╔══

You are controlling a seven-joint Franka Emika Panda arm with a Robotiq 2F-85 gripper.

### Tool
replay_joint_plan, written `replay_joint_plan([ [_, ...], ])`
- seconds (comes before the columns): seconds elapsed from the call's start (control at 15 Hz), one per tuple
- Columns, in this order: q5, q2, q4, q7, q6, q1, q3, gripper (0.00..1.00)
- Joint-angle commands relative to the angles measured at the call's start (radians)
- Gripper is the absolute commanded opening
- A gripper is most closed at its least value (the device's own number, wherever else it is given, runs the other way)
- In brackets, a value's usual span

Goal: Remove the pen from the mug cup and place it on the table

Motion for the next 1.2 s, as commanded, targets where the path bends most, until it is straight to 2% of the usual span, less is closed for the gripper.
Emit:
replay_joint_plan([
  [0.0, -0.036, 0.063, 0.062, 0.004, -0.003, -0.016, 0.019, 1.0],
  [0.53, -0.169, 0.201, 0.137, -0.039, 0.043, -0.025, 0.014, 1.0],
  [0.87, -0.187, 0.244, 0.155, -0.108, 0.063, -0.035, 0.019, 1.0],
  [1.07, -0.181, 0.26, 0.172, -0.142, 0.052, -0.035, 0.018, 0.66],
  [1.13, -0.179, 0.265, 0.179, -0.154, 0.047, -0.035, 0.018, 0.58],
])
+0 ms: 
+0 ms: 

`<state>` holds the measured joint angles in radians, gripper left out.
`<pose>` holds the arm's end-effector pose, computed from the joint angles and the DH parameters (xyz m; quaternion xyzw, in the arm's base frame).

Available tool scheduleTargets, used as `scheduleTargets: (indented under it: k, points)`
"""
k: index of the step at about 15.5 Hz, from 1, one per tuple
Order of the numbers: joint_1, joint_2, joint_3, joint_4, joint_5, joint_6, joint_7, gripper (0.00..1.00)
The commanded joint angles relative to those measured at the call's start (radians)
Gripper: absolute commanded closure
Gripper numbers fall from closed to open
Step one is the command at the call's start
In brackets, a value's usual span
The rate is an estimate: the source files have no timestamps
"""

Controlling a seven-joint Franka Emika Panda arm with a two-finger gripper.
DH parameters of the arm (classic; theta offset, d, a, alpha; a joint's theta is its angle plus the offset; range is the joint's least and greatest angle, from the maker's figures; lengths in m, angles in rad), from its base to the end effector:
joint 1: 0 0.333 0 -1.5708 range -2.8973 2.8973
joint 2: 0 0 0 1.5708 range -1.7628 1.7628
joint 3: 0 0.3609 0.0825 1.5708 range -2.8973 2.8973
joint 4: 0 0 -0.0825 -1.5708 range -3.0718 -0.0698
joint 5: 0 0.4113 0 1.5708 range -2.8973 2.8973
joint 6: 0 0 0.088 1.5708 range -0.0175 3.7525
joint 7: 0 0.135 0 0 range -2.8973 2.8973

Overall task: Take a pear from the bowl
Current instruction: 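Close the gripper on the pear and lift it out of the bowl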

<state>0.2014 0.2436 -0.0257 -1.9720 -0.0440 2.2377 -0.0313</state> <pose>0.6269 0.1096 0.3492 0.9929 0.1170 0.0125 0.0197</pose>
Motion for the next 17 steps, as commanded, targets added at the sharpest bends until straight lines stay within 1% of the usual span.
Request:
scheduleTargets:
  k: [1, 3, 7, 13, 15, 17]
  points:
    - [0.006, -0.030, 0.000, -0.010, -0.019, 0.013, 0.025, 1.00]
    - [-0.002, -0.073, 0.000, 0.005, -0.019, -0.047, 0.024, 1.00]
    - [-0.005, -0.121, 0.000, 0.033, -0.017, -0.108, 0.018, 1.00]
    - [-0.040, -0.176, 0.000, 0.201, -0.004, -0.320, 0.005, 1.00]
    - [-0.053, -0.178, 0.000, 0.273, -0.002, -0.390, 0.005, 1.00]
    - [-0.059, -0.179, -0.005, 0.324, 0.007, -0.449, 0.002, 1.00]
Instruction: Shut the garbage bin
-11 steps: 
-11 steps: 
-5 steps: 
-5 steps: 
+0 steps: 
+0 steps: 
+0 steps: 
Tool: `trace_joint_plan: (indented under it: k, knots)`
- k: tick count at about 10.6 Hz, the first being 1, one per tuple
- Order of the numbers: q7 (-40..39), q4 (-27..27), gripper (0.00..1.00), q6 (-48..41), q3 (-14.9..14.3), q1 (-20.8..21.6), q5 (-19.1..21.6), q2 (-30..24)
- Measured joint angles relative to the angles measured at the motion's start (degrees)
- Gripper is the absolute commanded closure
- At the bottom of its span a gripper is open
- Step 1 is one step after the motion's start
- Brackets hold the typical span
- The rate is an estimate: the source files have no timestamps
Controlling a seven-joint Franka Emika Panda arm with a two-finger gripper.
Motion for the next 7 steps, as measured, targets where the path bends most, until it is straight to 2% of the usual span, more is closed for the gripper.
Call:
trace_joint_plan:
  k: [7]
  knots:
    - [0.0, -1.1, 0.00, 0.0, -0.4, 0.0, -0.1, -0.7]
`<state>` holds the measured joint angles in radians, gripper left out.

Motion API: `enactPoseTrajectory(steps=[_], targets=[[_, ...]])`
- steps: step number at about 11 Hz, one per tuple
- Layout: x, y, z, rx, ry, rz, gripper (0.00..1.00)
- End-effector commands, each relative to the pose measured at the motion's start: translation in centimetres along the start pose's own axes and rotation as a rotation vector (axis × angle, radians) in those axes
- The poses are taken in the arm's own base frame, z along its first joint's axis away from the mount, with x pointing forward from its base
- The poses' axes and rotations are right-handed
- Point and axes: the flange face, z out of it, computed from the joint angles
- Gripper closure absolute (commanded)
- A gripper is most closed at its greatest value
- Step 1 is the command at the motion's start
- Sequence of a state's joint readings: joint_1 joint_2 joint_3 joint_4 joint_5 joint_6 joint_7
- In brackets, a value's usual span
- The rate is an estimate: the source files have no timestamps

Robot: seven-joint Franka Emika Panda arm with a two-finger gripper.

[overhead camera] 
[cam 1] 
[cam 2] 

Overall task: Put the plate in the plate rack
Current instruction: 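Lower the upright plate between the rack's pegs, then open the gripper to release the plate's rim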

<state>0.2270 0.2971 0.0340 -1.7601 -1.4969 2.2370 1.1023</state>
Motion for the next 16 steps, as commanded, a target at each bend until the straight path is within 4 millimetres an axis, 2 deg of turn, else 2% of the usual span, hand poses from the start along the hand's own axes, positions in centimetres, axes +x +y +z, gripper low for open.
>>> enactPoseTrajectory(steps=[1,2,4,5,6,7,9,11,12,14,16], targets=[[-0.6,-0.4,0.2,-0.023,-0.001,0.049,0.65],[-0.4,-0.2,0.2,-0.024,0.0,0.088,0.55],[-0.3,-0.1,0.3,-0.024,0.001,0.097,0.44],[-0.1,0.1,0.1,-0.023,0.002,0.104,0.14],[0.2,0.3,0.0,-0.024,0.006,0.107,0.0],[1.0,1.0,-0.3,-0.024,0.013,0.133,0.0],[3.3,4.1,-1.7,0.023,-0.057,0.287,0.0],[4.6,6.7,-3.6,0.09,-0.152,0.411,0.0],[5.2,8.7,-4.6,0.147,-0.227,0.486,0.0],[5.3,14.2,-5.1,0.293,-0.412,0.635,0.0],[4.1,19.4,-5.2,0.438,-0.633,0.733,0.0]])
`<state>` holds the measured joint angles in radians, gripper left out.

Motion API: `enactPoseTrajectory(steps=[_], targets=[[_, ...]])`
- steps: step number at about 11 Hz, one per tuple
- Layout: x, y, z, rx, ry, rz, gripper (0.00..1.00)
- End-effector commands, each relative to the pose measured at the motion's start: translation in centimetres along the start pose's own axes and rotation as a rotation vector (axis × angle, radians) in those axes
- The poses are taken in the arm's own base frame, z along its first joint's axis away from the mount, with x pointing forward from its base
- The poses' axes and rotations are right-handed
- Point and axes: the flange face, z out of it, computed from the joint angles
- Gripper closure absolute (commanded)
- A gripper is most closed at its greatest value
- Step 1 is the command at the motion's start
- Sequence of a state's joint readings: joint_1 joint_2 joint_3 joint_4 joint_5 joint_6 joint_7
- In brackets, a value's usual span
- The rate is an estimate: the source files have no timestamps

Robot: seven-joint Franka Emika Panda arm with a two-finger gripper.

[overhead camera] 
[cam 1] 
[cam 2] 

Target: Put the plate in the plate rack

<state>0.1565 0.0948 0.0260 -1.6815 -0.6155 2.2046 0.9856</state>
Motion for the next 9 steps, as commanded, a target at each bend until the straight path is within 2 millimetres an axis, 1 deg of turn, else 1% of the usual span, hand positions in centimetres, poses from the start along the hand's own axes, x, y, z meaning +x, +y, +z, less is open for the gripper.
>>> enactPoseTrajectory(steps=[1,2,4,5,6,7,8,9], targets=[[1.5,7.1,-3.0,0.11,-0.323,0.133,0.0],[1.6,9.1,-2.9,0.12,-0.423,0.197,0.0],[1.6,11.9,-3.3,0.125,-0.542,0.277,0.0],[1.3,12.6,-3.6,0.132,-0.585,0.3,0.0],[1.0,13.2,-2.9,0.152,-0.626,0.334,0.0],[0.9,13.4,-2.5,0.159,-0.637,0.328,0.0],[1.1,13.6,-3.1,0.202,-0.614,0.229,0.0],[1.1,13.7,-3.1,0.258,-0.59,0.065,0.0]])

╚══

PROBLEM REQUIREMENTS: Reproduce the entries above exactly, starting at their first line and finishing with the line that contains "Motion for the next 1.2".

EXERCISE ANSWER:
You are controlling a seven-joint Franka Emika Panda arm with a Robotiq 2F-85 gripper.

### Tool
replay_joint_plan, written `replay_joint_plan([ [_, ...], ])`
- seconds (comes before the columns): seconds elapsed from the call's start (control at 15 Hz), one per tuple
- Columns, in this order: q5, q2, q4, q7, q6, q1, q3, gripper (0.00..1.00)
- Joint-angle commands relative to the angles measured at the call's start (radians)
- Gripper is the absolute commanded opening
- A gripper is most closed at its least value (the device's own number, wherever else it is given, runs the other way)
- In brackets, a value's usual span

Goal: Remove the pen from the mug cup and place it on the table

Motion for the next 1.2 s, as commanded, targets where the path bends most, until it is straight to 2% of the usual span, less is closed for the gripper.

This output requires no further additions.